Re: Working with non-sane data - JSON Types

John Omernik Tue, 19 Jan 2016 07:00:23 -0800

After getting some pointers on the new experimental Union type with json, I
started getting a different error related to index out of bounds, I thought
I'd post here to determine what it could be, and if a bug, I can then open
a JIRA.


So first, I did:

ALTER SESSION SET `exec.errors.verbose` = true;  -- So I could get full
errors
ALTER SESSION SET `exec.enable_union_type` = true; -- So I could use the
experimental UNION type

Now, my first query, select * from `/data/prod/src/`  gave me the errors
below.  The files change, and ironically, if I select directly from any
specific file (even the ones in the error) often times the query works
fine.  It's going through a directory of files that cause the error.
Sometimes I Can do multiple files, but often times, but I come to one file,
and it seems to break it.  The file that breaks things doesn't look
different from others, but at the same time, I can select directly from the
file, and it works... weird.  Let know if I can do anything to help
troubleshoot more.

Data Notes (see example below):
- The ... represents LOTs of other fields, some simple, some
complex/nested.
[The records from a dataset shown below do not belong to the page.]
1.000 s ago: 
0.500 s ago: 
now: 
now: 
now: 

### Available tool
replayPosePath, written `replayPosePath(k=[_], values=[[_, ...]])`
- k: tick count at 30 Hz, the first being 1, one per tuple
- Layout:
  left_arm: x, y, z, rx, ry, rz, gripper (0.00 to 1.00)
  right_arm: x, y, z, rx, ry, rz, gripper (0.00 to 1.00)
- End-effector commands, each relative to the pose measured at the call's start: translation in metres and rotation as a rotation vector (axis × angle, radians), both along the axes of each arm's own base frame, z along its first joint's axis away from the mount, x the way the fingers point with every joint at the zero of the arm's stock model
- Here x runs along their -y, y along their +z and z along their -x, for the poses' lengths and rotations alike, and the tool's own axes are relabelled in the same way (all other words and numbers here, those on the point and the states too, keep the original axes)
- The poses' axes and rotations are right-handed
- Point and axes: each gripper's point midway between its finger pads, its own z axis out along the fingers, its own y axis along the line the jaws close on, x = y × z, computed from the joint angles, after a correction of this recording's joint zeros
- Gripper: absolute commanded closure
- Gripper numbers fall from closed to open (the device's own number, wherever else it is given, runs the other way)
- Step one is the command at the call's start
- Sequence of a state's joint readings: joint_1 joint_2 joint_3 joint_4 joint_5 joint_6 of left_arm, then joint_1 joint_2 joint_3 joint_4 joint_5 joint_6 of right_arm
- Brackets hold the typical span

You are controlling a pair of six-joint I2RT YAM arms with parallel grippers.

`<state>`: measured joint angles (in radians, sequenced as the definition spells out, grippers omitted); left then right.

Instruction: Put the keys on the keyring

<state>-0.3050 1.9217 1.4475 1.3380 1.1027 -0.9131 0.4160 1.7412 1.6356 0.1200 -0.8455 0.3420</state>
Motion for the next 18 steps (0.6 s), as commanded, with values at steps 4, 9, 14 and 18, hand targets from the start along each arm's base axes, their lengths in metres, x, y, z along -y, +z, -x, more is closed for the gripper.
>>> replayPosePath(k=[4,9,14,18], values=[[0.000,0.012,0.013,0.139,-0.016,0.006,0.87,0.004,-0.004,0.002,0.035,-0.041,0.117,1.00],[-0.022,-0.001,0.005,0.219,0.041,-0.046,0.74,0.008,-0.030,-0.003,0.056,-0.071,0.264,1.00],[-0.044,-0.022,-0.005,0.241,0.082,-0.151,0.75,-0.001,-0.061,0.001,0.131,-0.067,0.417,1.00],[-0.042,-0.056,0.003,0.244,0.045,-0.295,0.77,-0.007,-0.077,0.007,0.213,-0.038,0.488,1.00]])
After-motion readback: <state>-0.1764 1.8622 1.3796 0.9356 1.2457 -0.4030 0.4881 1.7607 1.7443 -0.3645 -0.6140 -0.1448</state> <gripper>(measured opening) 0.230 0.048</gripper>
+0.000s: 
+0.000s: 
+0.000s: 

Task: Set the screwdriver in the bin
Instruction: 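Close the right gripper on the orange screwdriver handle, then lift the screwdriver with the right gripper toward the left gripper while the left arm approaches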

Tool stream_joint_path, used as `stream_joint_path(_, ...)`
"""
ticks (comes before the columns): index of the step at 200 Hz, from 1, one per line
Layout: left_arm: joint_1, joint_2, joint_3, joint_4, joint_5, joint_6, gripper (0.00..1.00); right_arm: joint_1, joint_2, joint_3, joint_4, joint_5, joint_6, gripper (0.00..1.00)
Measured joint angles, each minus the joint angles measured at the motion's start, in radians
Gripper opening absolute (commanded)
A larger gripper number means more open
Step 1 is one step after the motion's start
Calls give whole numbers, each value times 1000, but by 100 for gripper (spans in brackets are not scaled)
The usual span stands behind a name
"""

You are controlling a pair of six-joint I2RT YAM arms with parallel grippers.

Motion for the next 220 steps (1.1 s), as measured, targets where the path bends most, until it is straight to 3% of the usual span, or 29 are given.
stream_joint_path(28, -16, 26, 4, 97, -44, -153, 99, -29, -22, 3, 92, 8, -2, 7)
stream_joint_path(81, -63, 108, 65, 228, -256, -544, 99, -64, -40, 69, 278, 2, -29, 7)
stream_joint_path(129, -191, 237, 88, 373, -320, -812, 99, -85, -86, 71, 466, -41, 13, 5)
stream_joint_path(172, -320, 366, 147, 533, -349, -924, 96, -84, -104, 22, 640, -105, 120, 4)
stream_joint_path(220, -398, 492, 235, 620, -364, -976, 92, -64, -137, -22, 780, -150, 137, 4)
THis data is NOT Pretty.
- The files are goofy in that each file has one top level field of "count"
then a huge array of events
- The field that is ALWAYS (as far as I've seen) is the "features" field
- This field will sometimes be an array and sometimes be an empty object.
{}.
- The size of the array for the features field (when not an empty object)
does change from event to event.  (My hunch is an issue there)

Error:

Error: DATA_READ ERROR: index: 0, length: 4 (expected: range(0, 0))



File  /data/prod/src/file1.json

Record  1

Line  193

Column  34

Field  feature

Fragment 0:0



[Error Id: 25a2c963-86db-40e9-b5cc-2674887de2fe on node7:31010]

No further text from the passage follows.